The Constitutional Court of Guatemala confirmed on Monday the suspension of the operations of the Canadian mining company Tahoe Resources and ordered the State to carry out an “immediate” public consultation that includes the indigenous peoples of the surrounding communities.
The operations at the Juan Bosco and El Escobal deposits, owned by the Guatemalan Minera San Rafael, were suspended in July 2017 by a judge who backed an environmental organization claiming that nearby communities were not consulted for the installation.
“The Court orders the consultation process immediately and when the consultation concludes the mine will be able to recover the previously granted license, but for now it will remain suspended,” said Martín Guzmán, Constitutional Court magistrate to the press.
The agency did not give details about when the consultation would begin or the time limit to complete it.
The Environmental and Social Legal Action Center of Guatemala (CALAS) last year asked the Constitutional Court for the definitive suspension of the mining company’s operations, arguing that the company did not take into account the indigenous communities that live in the vicinity of the project. for installation.
According to Convention 169 of the International Labor Organization (ILO) on Indigenous and Tribal Peoples, the indigenous population must be consulted before initiating any extractive process within their territories.
The mining company said later that it expects the Constitutional Court to issue a formal resolution in the coming days and that it still does not know the chronology in which the ordered consultations will begin.

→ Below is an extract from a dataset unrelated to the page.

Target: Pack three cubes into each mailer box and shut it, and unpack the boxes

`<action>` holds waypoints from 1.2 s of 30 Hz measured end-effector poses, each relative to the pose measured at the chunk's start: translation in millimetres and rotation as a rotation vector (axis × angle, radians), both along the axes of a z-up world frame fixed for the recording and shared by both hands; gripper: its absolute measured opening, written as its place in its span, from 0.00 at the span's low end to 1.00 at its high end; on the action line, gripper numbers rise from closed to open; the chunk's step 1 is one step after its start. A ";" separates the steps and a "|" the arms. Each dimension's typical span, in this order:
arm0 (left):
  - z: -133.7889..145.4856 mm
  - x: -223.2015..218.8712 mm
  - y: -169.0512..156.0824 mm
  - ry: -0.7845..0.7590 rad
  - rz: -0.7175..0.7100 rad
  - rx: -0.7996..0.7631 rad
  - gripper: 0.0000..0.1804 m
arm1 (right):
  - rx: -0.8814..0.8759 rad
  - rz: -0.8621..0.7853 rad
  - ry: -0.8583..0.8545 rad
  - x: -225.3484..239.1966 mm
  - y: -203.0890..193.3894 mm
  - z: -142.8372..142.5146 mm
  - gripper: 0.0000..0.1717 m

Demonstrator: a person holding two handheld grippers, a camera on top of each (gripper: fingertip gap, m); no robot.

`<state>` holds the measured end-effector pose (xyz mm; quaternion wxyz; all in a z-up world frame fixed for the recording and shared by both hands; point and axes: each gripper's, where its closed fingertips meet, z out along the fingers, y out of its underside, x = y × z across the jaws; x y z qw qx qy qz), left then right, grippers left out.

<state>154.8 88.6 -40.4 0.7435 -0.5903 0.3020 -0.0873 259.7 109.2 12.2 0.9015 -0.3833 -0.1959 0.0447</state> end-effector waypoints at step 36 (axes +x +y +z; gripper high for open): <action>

The mining company is one of the largest silver producers in the world. Since it suspended operations last year, 700 workers have been dismissed and the reported losses amount to US $ 5.3 million in royalties for the people who requested the consultation and US $ 289 million for the company.
On Friday, Tahoe Resources announced the suspension of operations at its La Arena gold mine in Peru, after protesters entered their property and demanded payments for the environmental impact in the community.
“Today it is clear that the mining license was granted by discriminating against the Xinca people, now we have to be vigilant on the part of the indigenous peoples to ensure the consultation,” Rafael Maldonado, an ex-lawyer of the environmentalists, told Reuters. last year.